In summary, proteins were mostly associated exclusively with either salivary flow, parameters of glandular inflammation, or autoantibody levels. Dual associations were only apparent for the following: chemokine Se-C-2, cytokine Se-C-4, cytokine Se-C-2, cytokine Sa-C-3 and CXCL Sa-C-2. From variables not included in PCA, only VCAM-1 in serum correlated with two autoimmune parameters.

Associations among components

Correlations among components associated with autoimmune manifestations are presented in Figures 2 and 4. Between components associated with salivary flow, an antagonistic interplay between cytokine Sa-C-3 (associated with decreased salivary flow) and all three components extracted from serum (positively associated with salivary flow) was apparent. Components associated with FS and/or RI correlated strongly with each other, indicating a process in which cytokine Sa-C-2 and CXCL Sa-C-2 oppose acute-phase reactant Sa-C-1 and secreted IgA. In addition, cytokine Se-C-2 and coagulation factor Sa-C-2 played a dual role by combining the positively associated IL-1α and vWF with the negatively associated CD40L and fibrinogen, respectively. Regarding components associated with autoantibodies, the components related to anti-M3R IgG1 correlated negatively with autoantibody Sa-C-1, whereas all components that were positively associated with autoantibody Sa-C-1 correlated with each other.

We observed a complete absence of original variables or components that correlated with salivary flow and either FS or RI. This absence was as absolute when analyzing inter-component correlations (Figure 2). In contrast, some components were associated with either salivary flow or glandular inflammation, having positive or negative inter-relationships with components related to autoantibody levels, such as cytokine Se-C-4 (IL-10) and cytokine Sa-C-1 (interferon-γ, IL-7, oncostatin M, granulocyte macrophage-colony stimulating factor, IL-17, IL-11, IL-5 and IL-18). CXCL Sa-C-2 (GCP-2) exhibited negative associations with the proteins related to increased anti-M3R IgG1 and positive associations with anti-M3R IgG3 and MMP-9. Interestingly, MMP-9 expression correlated positively with components associated with increased glandular inflammation.


By studying the immune system through the application of reductionist principles, its mediators have been thoroughly analyzed over recent decades, which has yielded tremendous scientific advances. However, studying the properties of its isolated components is limited in terms of elucidating how system properties emerge, because they may strongly rely on and arise from interactions between its numerous constituents. In this study we present a substantial amount of data on immunologically relevant proteins, for which often only scant or no information within the context with SS has been published. Multiplexing of analytes thus significantly diminished the sample volume required and enabled us to investigate the analytes' connectivity through correlation networks. Such a study cannot be as conclusive in defining the role of a single protein as a component-focused experimental study design. However, it represents a novel way to analyze the implications of multiple molecules in a specific condition, by providing insight into the inter-relationships that define a specific system state.

Analyses of protein levels instead of mRNA expression data can allow exclusion of certain factors that cause uncertainty, such as RNA stability and correlations between mRNA levels and corresponding protein levels.
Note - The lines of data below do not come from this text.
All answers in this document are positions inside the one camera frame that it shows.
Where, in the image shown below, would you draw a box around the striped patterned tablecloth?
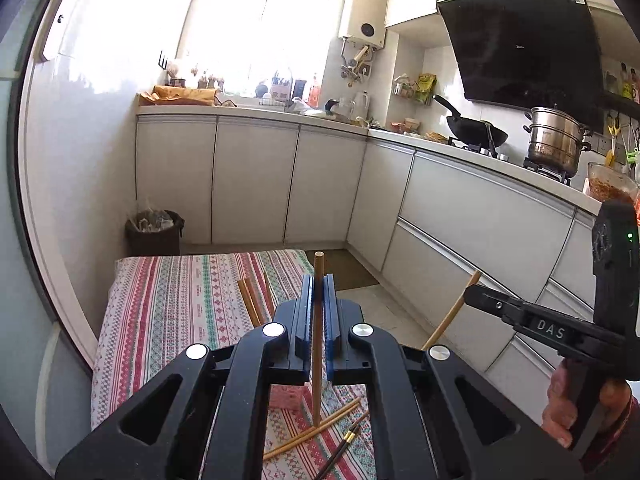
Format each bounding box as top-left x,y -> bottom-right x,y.
90,249 -> 381,480

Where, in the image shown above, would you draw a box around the black range hood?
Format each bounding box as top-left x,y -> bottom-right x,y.
436,0 -> 606,133

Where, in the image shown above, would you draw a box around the brown floor mat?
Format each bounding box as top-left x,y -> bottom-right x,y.
305,249 -> 381,291

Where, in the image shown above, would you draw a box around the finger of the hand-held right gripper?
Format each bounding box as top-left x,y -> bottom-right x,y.
462,284 -> 527,329

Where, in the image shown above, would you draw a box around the gas stove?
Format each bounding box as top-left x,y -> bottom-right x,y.
450,137 -> 573,183

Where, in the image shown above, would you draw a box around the white wall water heater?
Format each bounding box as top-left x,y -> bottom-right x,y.
338,0 -> 388,51

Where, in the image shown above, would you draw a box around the water heater pipes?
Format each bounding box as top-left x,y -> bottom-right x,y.
341,45 -> 373,86

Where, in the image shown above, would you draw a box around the black wok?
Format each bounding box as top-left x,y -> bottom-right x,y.
432,94 -> 510,148

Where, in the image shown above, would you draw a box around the black chopstick with gold band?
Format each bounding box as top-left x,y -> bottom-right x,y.
312,422 -> 363,480
317,427 -> 365,480

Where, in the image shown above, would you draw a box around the yellow cloth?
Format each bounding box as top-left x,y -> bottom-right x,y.
139,85 -> 221,107

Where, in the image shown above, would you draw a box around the light bamboo chopstick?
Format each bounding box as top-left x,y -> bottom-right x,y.
243,277 -> 265,327
262,399 -> 362,461
300,410 -> 371,443
421,270 -> 482,352
237,280 -> 260,329
312,251 -> 326,428

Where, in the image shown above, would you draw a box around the white lower kitchen cabinets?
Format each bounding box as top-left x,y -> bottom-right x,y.
135,112 -> 616,411

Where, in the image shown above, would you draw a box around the countertop utensil caddy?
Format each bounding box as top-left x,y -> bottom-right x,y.
271,74 -> 294,103

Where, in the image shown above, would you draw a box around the steel steamer pot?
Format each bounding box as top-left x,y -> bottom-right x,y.
523,106 -> 593,176

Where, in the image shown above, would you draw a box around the person's right forearm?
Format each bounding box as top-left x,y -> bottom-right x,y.
580,395 -> 640,476

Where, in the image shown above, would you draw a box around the dark wall shelf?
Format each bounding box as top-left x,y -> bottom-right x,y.
600,57 -> 640,111

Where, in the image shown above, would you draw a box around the dark trash bin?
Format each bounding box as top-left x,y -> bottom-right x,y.
125,207 -> 185,257

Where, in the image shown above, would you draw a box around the yellow packet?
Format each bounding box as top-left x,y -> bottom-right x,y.
416,74 -> 437,106

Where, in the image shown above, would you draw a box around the pink lattice utensil holder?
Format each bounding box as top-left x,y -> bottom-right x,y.
269,385 -> 307,411

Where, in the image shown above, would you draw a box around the grey sliding door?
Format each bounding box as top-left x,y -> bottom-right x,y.
0,0 -> 116,461

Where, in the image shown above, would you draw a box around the person's right hand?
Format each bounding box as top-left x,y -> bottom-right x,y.
541,366 -> 635,450

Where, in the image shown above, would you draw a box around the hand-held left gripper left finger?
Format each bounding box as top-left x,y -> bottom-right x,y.
55,275 -> 316,480

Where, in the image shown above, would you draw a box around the glass bowl of red food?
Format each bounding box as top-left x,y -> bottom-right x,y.
586,161 -> 640,211

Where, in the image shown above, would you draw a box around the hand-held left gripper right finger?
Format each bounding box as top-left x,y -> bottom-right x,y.
323,274 -> 583,480

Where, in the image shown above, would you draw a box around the kitchen window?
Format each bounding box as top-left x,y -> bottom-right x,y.
200,0 -> 343,98
A recent study combined global gene expression analyses with quantitative proteomics based on two-dimensional gel electrophoresis and mass spectrometry in saliva obtained from patients with SS [25]. Indeed, the correlation between mRNA levels and proteins was proven to be poor. Using mass spectrometry, 42 proteins were identified that were significantly altered when comparing pooled saliva from SS patients with healthy control individuals [25]. None of the proteins identified by Hu and coworkers [25] was included in our MAP. Two-dimensional gel electrophoresis is limited in terms of its sensitivity in identifying proteins with concentrations in the pg/ml range, especially if they may be masked by abundant proteins present in the biofluid of interest. However, methods such as stable-isotope protein tagging or subtractive proteomics may improve the number of immune system related proteins identified by mass spectrometry. Nevertheless, the two approaches of antibody-based biomarker identification and mass spectrometry-based global proteome profiling may well complement one another in delineating SS-specific disease signatures. Nevertheless, further technological advances are required in both fields to achieve more complete coverage of crucial immune mediators. Unfortunately, molecules of proven importance in SS, such as B-cell activating factor [26] and type I interferons [27] were not part of our MAP. Including such crucial molecules in future studies and the present correlation network would indeed greatly increase completeness and enahce the plausibility of an integrated model of SS.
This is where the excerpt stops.